The Limitations Act as a Sword and Shield

Written by: Lenci J. Kadavil 

 

Counsel Comments provided by Counsel for the successful Respondent, Lenci Kadavil

Eberle v Terroco Drilling Ltd, 2022 ABCA 8

Using the Limitations Act, as either a sword or shield is not as simple as it seems. On the face of it, it is straightforward, you have two (2) years from when you know an injury occurred to file your claim. However, as the cases quickly demonstrate, each situation is heavily fact-dependent, and it is important to know what the Limitations Act means when it uses concepts such as injury, knowledge, discoverability, fraudulent concealment, and reasonable diligence.

The Dilemma

For instance, what happens when the drafter of a contract, uses their own contract to delay a discretionary decision and then tries to tell the claimant that they are out of time to make a claim because they incorrectly relied on the drafter’s representations?

The Case

This is what happened in Eberle v Terroco. Parlee McLaws successfully represented Eberle all the way to the Court of Appeal in this matter. Eberle was an oil rig manager working for Terroco. Terroco sold the rigs Eberle was working on, and their relationship terminated in December 2012. Eberle wanted bonuses paid and requested bonuses be paid both prior to termination of the relationship and afterwards, but Terroco advised that they needed to deliberate. Further, Terroco represented that their decision was purely discretionary as per their interpretation of the written Contract. Terroco continued deliberating until June 2015 when Eberle was finally informed that he was getting no bonuses.

Eberle began to suspect that the bonuses were not actually discretionary, but indeed an entitlement, when he discovered that a fellow rig manager, James Beal, successfully went to Trial and had his bonuses paid in June 2015 (Terroco Drilling Ltd v Beal, 2015 CanLII 33529 (AB ESA [Beal]). The same counsel represented both Beal and Eberle, but the Court did not focus on the Beal decision in their written reasons.

Eberle filed a claim in December 2015 and Terroco brought a summary judgement application seeking to dismiss Eberle’s claim on the basis that he took to long to file a claim, and that his deadline was, at the latest, December 2014.

Terroco contended that Eberle had sufficient facts to recognize that the contract had been breached in December 2012. Terroco submitted that the calculation of the loss need not be exact when one is assessing the time at which the discovery limitation period begins.
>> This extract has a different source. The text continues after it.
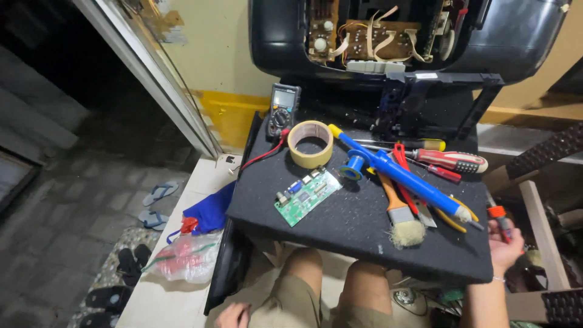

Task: Soldering components onto a circuit board using a soldering iron and solder wire after testing with a multimeter.

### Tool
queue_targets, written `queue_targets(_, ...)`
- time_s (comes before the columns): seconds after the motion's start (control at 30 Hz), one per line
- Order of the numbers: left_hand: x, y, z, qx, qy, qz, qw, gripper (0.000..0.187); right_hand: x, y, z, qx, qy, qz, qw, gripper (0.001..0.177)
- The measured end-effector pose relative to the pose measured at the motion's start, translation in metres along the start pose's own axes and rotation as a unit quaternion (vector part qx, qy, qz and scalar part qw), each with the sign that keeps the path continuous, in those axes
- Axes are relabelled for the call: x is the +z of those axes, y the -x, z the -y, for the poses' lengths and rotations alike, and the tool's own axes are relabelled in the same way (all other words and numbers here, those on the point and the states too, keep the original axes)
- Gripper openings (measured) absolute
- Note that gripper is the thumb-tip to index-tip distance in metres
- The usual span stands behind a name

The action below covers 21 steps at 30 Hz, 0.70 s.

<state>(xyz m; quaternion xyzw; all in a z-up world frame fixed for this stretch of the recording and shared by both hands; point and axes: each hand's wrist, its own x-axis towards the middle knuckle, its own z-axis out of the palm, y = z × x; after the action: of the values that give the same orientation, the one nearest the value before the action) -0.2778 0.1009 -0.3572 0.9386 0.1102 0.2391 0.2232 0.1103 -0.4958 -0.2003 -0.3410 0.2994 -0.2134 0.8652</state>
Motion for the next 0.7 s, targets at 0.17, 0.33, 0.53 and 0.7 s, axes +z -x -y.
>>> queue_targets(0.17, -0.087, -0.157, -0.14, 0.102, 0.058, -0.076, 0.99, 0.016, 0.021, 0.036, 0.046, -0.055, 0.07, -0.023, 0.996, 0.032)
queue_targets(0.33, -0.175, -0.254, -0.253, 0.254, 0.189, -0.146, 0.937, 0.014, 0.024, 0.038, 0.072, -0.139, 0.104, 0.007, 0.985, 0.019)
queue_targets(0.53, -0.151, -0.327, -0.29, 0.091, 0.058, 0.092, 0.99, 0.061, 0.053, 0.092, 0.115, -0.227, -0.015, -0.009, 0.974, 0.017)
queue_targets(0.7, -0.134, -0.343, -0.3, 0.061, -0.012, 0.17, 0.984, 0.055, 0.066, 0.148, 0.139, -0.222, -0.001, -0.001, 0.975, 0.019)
Eberle stated that whether there would even be a bonus (let alone its amount) was in the discretion of Terroco and he was not flatly denied the bonuses until June 2015. He further argued that it was not until his knowledge of the Beal decision, that he realized the bonuses were an entitlement However again, the Beal decision was not the focus in the written decision(s). The Master agreed with Terroco, but on appeal, on the point of post 2010 bonuses, the Chambers Judge agreed with Eberle, and the Court of Appeal confirmed Eberle’s proposed interpretation.

The Chambers Judge found that there was a continuing discussion about the payment of bonuses that remained unresolved and Terroco left open the possibility that payment might be forthcoming, which elongated the period before it can be said that a known injury occurred. He used a case out of Ontario called, Weitzman v SAP Canada Inc, [2009] OJ No 3619 to reach this conclusion. The Chambers Judge concluded that the Plaintiff is entitled to argue that a limitation period only began at the point where it would run on the defendant’s own asserted interpretation of the contract, and the Court of Appeal agreed.

What you need to know

The key takeaway for any employer trying to use a Limitations Act is to ensure their contract is unambiguous on the process of how discretionary bonuses are to be decided, and if it does choose to communicate to an employee, it must be careful not characterize the contract such that time can be elongated.